A distinctive feature of granulomatous tissue is angiogenesis,[29] on which the persistence of chronic inflammation depends and angiogenesis inhibition can prevent inflammation.[35] In the present study, verapamil could prevent angiogenesis of granulomatous tissue. VEGF is one of the most important factors stimulating angiogenesis and its inhibition may be a therapeutic target to decrease angiogenesis.[16] The results of this study showed that verapamil, like angiogenesis, caused significant reduction in VEGF levels of exudate. In fact, angiogenesis and VEGF reduction pattern is very similar and indicates a significant correlation between angiogenesis and VEGF. VEGF reduction by verapamil may be an important mechanism to inhibit angiogenesis. In a study, Giuglian et al. demonstrated that verapamil prevented VEGF production by fibroblasts in hypoxic conditions.[36] Inhibition of TNF-α,[11,19,32] decreased NO production by macrophages,[11] inhibition of prostaglandin E2 synthesis,[24] and decreased matrix metalloproteinase activity in blood mononuclear cells[37] are all the possible mechanisms of verapamil that are involved in decreasing angiogenesis in addition to reducing VEGF levels.

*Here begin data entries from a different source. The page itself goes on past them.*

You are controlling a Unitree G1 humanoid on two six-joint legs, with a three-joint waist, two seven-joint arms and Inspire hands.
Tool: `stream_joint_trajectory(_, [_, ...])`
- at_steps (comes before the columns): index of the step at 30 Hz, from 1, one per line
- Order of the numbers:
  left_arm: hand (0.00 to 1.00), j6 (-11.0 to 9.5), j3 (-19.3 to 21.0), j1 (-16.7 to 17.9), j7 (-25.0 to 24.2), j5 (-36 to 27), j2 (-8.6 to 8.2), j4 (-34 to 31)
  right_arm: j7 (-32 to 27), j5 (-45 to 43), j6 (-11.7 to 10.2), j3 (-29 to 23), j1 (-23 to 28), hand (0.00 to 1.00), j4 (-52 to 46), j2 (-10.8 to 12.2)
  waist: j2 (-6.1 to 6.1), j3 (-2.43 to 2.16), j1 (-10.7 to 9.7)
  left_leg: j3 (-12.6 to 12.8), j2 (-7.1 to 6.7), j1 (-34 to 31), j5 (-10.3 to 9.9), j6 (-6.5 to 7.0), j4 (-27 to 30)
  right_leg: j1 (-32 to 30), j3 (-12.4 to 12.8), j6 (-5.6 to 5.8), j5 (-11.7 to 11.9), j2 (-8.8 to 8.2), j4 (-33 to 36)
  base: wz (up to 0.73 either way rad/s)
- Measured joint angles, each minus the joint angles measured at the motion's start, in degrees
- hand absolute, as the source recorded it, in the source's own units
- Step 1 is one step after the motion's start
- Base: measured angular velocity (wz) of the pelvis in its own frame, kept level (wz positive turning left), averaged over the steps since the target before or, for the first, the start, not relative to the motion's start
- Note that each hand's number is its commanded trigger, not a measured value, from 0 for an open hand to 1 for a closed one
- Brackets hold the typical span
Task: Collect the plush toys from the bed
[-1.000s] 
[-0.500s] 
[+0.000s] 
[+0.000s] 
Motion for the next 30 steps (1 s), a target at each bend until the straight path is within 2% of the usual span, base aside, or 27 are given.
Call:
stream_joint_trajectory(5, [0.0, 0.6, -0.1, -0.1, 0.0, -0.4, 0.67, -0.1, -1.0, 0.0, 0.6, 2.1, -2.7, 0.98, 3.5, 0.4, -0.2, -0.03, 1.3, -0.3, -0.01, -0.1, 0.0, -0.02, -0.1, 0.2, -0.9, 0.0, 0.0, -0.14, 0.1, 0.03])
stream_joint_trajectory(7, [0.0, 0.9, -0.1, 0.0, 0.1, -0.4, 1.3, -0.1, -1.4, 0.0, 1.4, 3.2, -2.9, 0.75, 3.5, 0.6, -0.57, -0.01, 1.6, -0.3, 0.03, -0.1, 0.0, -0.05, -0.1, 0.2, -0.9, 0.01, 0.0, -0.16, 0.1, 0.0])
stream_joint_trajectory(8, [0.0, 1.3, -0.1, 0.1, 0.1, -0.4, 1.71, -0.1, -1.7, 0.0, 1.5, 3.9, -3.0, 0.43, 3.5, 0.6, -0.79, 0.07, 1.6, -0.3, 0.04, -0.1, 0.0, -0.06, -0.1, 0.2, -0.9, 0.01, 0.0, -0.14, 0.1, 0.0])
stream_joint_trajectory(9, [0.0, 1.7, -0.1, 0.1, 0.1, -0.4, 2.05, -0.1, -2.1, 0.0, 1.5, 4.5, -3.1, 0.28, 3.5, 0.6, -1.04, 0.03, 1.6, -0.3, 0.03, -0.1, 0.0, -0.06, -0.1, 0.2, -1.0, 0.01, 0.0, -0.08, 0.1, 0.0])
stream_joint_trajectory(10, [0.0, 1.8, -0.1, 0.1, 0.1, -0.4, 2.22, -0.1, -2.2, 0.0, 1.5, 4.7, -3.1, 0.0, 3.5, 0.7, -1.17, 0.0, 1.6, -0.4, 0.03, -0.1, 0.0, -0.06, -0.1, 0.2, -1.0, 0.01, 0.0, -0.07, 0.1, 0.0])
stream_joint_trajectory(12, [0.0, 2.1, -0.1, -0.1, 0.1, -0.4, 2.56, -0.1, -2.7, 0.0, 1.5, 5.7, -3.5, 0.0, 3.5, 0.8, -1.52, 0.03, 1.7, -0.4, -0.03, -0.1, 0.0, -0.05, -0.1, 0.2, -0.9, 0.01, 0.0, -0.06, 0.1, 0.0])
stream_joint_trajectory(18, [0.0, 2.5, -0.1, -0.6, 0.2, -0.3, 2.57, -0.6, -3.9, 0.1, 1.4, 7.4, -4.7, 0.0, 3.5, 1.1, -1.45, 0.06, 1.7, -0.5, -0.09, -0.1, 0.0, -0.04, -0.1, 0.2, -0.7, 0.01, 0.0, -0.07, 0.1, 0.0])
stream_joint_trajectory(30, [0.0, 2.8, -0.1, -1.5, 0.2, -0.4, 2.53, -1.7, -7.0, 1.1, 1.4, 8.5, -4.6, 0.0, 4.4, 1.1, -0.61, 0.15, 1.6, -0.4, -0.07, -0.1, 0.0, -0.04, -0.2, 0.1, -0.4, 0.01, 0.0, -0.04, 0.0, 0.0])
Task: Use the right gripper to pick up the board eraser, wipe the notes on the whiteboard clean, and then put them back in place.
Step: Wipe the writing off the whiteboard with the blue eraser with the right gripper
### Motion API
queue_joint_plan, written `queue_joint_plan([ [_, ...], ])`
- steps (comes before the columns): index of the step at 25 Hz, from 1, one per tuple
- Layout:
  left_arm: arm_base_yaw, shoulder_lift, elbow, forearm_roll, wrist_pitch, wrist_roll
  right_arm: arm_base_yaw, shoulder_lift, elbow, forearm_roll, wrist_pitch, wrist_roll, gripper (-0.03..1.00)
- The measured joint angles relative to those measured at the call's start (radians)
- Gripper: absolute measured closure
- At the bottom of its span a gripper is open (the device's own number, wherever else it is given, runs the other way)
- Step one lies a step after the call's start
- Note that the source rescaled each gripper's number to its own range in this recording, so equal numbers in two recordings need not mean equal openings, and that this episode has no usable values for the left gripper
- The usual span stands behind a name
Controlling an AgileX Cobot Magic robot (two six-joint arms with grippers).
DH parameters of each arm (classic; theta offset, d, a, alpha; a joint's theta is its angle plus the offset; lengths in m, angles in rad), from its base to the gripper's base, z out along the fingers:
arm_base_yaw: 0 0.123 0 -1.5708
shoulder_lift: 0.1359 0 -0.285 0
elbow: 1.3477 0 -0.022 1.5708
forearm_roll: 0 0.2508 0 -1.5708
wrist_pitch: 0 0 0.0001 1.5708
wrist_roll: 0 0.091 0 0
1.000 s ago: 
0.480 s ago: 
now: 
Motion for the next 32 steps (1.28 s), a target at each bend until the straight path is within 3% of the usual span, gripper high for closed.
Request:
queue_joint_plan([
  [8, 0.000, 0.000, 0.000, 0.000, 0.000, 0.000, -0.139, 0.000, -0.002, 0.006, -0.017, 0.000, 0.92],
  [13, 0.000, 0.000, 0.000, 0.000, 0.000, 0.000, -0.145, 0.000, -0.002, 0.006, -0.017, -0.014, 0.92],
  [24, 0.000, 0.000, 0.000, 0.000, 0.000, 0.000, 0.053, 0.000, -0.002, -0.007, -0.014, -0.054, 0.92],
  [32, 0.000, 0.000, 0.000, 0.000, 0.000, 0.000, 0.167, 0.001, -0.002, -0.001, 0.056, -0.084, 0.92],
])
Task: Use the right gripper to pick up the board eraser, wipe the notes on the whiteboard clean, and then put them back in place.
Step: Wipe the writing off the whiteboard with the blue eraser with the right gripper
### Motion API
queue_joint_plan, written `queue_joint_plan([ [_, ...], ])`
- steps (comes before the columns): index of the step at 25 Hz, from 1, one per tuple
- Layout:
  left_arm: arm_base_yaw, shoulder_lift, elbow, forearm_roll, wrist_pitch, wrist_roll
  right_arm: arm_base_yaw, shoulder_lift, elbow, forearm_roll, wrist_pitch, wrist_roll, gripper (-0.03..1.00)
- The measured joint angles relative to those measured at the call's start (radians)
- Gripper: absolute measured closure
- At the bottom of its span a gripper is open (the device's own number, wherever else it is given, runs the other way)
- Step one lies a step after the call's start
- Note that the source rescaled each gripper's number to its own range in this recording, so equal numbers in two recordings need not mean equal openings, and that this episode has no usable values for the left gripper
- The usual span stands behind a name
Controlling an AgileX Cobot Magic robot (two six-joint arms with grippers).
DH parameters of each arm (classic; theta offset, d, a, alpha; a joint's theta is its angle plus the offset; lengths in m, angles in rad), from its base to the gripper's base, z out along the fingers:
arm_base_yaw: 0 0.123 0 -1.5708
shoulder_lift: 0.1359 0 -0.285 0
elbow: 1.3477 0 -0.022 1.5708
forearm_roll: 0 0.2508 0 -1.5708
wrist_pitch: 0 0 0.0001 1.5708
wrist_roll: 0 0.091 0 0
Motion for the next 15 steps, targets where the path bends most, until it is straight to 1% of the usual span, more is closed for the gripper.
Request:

Verapamil reduction pattern was just bell-shape in the case of inflammatory parameters and angiogenesis so that the maximum effect was observed at the middle dose and the anti-inflammatory effect was reduced in higher and lower doses. Such bell-shaped dose-response curve was previously reported for verapamil in cardiovascular system,[38] including in the treatment of ischemic arrhythmias.[39,40] The mechanism of such dose-response curve is unknown, but probably reflects the complex pharmacology of verapamil.[41]

Conclusion

The findings of this study showed that verapamil had significant anti-inflammatory and anti-angiogenesis effects in the air pouch model of inflammation, which is likely due to attenuation effects of verapamil on IL-1β and VEGF.

Acknowledgments

This study was supported by Student Research Committee, Tabriz University of Medical Sciences, Tabriz, Iran. The authors would like to thank Drug Applied Research Center, Tabriz University of Medical Sciences for providing laboratory facilities and supporting this work. Verapamil was gifted by Alborz Daru Pharmaceutical Company, Iran.

Ethical Issues

This study was carried out in accordance with the principles and rules maintenance and use of laboratory animals approved by the Ethics Committee of Tabriz University of Medical Sciences.

Conflict of Interest

No potential conflicts of interest were disclosed.